## PROMPT
Copy out each line of the entries where the word "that" is present.

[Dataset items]
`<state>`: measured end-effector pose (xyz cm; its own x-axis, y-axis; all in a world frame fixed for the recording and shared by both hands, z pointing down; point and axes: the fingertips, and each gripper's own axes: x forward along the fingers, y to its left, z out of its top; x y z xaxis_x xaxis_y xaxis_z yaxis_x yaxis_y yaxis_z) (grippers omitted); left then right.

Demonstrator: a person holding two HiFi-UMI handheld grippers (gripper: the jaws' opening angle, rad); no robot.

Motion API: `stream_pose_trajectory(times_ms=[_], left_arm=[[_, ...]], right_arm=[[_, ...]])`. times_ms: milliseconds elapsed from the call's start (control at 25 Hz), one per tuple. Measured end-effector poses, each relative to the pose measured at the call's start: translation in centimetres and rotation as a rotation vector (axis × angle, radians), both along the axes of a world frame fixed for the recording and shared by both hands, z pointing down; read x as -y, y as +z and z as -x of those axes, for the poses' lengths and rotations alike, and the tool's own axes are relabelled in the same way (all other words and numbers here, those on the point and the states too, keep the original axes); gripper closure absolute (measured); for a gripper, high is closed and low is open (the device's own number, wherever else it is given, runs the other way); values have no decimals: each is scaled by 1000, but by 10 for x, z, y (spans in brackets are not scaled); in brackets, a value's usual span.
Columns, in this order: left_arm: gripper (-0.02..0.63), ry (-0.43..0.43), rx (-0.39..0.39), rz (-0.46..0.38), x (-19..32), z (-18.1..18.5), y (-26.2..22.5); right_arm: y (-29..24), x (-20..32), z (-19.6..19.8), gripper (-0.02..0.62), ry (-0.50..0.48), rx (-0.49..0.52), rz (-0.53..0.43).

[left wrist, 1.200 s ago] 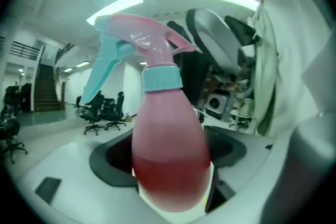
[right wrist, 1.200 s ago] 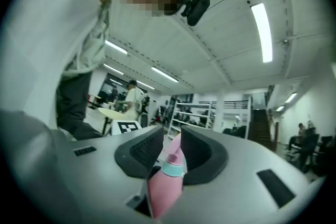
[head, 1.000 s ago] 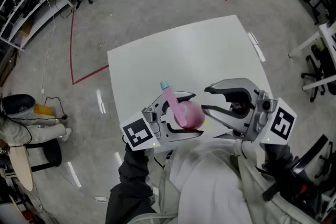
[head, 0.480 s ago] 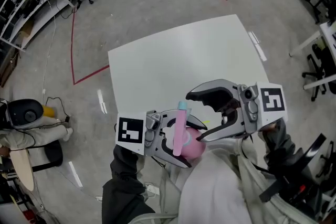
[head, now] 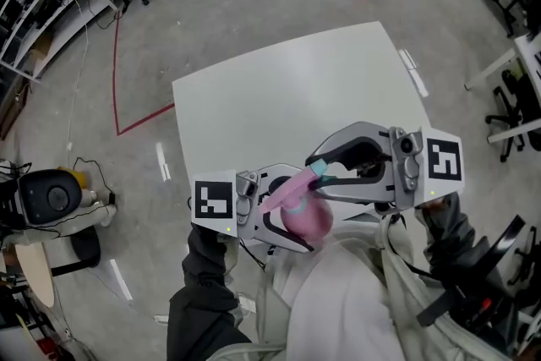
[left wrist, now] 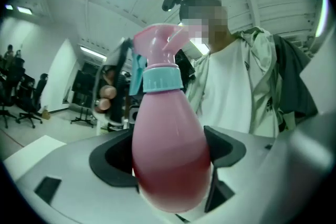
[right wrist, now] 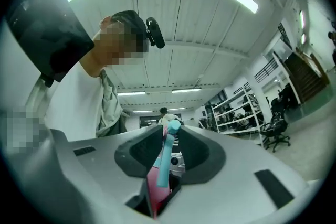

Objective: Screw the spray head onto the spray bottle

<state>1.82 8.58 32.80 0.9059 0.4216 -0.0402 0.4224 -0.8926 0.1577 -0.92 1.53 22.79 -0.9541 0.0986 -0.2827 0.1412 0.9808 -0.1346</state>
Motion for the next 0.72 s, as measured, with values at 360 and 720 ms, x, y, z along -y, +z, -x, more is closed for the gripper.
stream_pose_trajectory(times_ms=[360,720], left_arm=[[201,-491,245,-140,82,8,60],[202,-606,395,-171,105,8,89]], right_arm=[[35,28,13,523,345,-208,-107],[60,38,11,523,432,-280,-73]])
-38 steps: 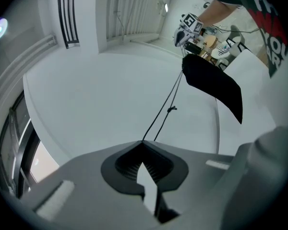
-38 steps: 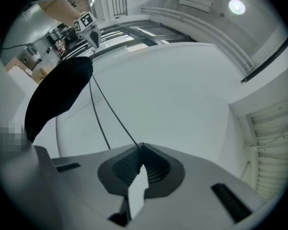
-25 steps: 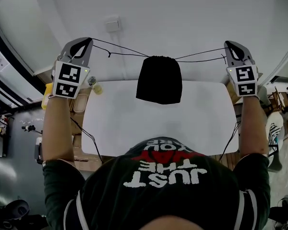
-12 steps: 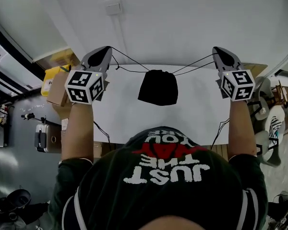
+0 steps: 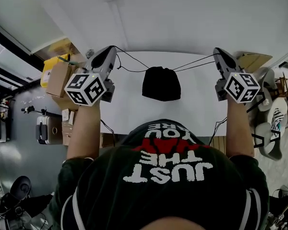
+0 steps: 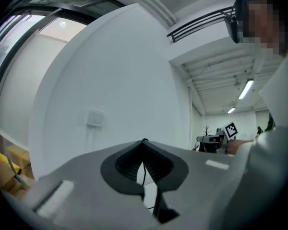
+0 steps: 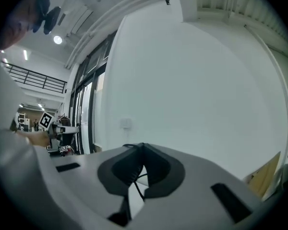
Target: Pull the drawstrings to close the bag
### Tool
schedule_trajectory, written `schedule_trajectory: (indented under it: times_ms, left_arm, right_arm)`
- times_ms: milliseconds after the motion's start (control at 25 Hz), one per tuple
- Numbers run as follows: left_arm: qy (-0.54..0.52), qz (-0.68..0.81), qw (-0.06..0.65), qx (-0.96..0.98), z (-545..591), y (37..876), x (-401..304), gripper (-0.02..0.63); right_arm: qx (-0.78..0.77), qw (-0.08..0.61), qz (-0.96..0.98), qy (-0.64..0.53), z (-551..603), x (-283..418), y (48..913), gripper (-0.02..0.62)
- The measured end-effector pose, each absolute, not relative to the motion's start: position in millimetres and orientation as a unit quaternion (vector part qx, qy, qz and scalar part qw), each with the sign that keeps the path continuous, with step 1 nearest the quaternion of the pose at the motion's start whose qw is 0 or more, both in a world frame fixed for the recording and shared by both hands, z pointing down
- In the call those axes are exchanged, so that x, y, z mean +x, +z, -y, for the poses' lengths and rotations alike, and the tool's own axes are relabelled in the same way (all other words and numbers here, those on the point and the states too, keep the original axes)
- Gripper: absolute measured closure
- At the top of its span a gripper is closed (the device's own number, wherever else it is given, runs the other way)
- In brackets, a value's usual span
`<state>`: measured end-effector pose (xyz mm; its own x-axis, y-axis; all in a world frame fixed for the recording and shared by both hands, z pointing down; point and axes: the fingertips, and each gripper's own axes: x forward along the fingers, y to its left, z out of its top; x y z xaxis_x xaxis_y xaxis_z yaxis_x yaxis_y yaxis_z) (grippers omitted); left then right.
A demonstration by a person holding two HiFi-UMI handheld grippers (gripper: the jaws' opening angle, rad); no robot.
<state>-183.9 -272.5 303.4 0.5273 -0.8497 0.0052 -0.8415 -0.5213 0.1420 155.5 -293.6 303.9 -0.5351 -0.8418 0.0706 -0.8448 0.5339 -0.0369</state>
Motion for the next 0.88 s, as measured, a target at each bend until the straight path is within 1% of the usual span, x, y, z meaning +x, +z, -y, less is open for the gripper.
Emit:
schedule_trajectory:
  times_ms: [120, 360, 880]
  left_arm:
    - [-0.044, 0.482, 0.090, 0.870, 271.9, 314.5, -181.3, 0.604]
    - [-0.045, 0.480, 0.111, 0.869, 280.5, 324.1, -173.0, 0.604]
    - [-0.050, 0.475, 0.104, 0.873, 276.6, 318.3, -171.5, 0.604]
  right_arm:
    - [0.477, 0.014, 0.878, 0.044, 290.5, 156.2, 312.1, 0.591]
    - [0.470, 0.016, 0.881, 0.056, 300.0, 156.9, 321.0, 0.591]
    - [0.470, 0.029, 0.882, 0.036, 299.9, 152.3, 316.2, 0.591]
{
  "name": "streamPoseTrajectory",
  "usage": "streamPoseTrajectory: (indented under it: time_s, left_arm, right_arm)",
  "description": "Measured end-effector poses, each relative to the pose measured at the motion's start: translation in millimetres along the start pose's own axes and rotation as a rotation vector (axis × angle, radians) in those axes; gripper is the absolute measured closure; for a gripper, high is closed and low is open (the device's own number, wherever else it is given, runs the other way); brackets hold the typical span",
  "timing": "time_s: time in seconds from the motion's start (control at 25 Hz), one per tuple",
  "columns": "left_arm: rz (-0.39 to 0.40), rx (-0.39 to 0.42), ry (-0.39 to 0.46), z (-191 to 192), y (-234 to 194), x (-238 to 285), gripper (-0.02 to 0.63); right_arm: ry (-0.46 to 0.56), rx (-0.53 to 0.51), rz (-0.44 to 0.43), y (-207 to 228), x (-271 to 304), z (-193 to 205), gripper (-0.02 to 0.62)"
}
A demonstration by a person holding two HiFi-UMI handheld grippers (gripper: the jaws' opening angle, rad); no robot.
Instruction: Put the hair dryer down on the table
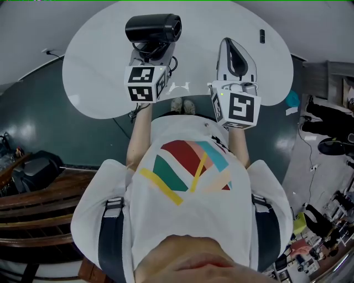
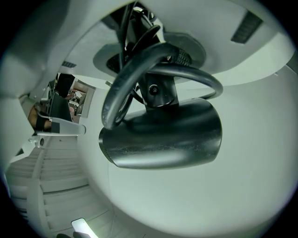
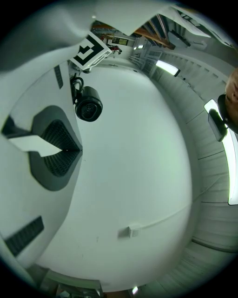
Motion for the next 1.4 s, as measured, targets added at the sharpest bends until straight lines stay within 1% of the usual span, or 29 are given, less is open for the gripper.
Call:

## RESPONSE
- The measured end-effector pose, each absolute, not relative to the motion's start: position in millimetres and orientation as a unit quaternion (vector part qx, qy, qz and scalar part qw), each with the sign that keeps the path continuous, with step 1 nearest the quaternion of the pose at the motion's start whose qw is 0 or more, both in a world frame fixed for the recording and shared by both hands, z pointing down
- In the call those axes are exchanged, so that x, y, z mean +x, +z, -y, for the poses' lengths and rotations alike, and the tool's own axes are relabelled in the same way (all other words and numbers here, those on the point and the states too, keep the original axes)

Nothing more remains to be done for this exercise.